Gli analisti politici, dando per congedato questo passaggio, si interrogano su quale percorso farà la politica italiana e su cosa si centrerà il dibattito pubblico dei prossimi mesi. Dicembre sarà inevitabilmente dedicato, tra una manifestazione di categoria e qualche agitazioni sindacali, alla discussione dell’oramai famoso Protocollo sul Welfare. Il testo preparato dal Governo, sintesi di un difficile accordo tra l’Esecutivo, Confindustria e Sindacati, dovrebbe esser già pronto per l’approvazione salvo rimaneggiamenti dell’ultima ora (sappiamo quanto la sinistra radicale voglia sfruttare questa fase di passaggio per accumulare credito dai suoi referenti storici). Dubito che il Governo possa fare un ulteriore passo falso su questa questione quindi, mangiato il panettone, pare che il dibattito politico si focalizzerà totalmente sul tema delle riforme e in particolare sulla Legge elettorale e la connessa risistemazione dell’assetto istituzionale (modello di governo e poteri del Premier, ruolo e funzioni delle Camere, regolamenti parlamentari). Evitando di andare troppo sul tecnico parlando di modelli alla francese, alla tedesca con correzione spagnola, all’inglese con quote proporzionali, ecc., mi pare che d’obbligo sia cambiare il volto di questa discutibile Legge elettorale vigente, che non solo invita davvero poco a partecipare ma che ha anche contribuito a esasperare alcune carenze del sistema politico italiano.
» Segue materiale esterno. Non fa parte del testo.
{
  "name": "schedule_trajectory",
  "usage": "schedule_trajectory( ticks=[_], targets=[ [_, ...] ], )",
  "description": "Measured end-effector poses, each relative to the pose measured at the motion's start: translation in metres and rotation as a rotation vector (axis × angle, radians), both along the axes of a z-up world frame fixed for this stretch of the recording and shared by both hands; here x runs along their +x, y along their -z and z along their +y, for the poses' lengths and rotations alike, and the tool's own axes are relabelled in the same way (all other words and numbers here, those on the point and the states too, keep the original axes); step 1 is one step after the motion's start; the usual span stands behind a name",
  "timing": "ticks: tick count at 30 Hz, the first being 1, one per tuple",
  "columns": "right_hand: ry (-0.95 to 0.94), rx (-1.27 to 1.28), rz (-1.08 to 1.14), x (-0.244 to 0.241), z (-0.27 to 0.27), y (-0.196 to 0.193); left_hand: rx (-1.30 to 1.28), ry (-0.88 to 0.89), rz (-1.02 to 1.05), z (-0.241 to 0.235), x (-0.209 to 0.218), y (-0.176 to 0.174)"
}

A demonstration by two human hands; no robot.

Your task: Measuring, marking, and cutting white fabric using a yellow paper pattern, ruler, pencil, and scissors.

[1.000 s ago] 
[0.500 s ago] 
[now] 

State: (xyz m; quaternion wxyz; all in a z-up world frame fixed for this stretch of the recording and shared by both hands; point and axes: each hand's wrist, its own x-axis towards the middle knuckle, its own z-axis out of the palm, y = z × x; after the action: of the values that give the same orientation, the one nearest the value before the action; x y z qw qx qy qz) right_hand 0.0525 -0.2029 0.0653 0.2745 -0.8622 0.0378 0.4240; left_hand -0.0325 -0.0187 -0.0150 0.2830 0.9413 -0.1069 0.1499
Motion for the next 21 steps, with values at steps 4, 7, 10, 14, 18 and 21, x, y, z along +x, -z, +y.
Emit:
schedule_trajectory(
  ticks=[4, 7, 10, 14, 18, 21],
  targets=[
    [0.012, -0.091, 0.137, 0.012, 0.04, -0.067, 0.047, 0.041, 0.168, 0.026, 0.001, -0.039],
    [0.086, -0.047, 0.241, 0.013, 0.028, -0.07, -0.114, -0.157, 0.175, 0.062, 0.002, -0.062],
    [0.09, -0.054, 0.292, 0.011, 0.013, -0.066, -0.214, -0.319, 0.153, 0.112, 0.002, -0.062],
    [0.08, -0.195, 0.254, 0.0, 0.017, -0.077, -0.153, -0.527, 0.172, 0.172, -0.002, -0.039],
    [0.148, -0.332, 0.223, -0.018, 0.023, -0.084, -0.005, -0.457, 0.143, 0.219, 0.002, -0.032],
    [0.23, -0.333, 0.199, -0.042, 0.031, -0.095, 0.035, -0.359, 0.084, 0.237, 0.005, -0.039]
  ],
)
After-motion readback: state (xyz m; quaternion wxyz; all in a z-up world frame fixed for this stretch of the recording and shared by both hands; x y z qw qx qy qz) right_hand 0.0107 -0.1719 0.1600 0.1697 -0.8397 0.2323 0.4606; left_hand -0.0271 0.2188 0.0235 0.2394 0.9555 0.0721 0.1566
 Il nostro Paese avrebbe bisogno di un dispositivo elettorale equilibrato, frutto di una sintesi tra le facili fughe in avanti verso tipi di Legge elettorale che, puntando alla stabilità dell’Esecutivo, rischiano di svilire il ruolo del Parlamento, e modelli che evitano l’accentuarsi di disfunzioni della vita democratica e di tentazioni autoreferenziali della politica (come la moltiplicazione dei partiti e l’ingovernabilità eretta a sistema); riconfermando, allo stesso tempo, la scelta maggioritaria e la democrazia dell’alternanza, in un quadro di bipolarismo mite. Dunque, un percorso induttivo nella scelta del sistema elettorale potrebbe forse dar esiti positivi: fissare alcuni punti condivisi che agevolino lo sblocco di questa fase di crisi del sistema. Tra questi l’esigenza di governabilità e stabilità (con conseguente diminuzione del numero dei partiti e dei gruppi parlamentari), la chiarezza nell’alternanza, il ristabilimento di un rapporto diretto tra rappresentanti e territorio, l’evitare la difficoltà di esercizio legislativo (come è avvenuto in questi anni in Senato) ponderando bene l’utilizzo del premio di maggioranza.
Sappiamo che neanche una buona legge elettorale non è la panacea di tutti i mali, ma può certamente contribuire ad un miglioramento della vita del sistema; fermo restando che il quadro attuale e gli attori in gioco non paiono troppo intenzionati ad abbandonare le rendite di posizione in vista del bene comune.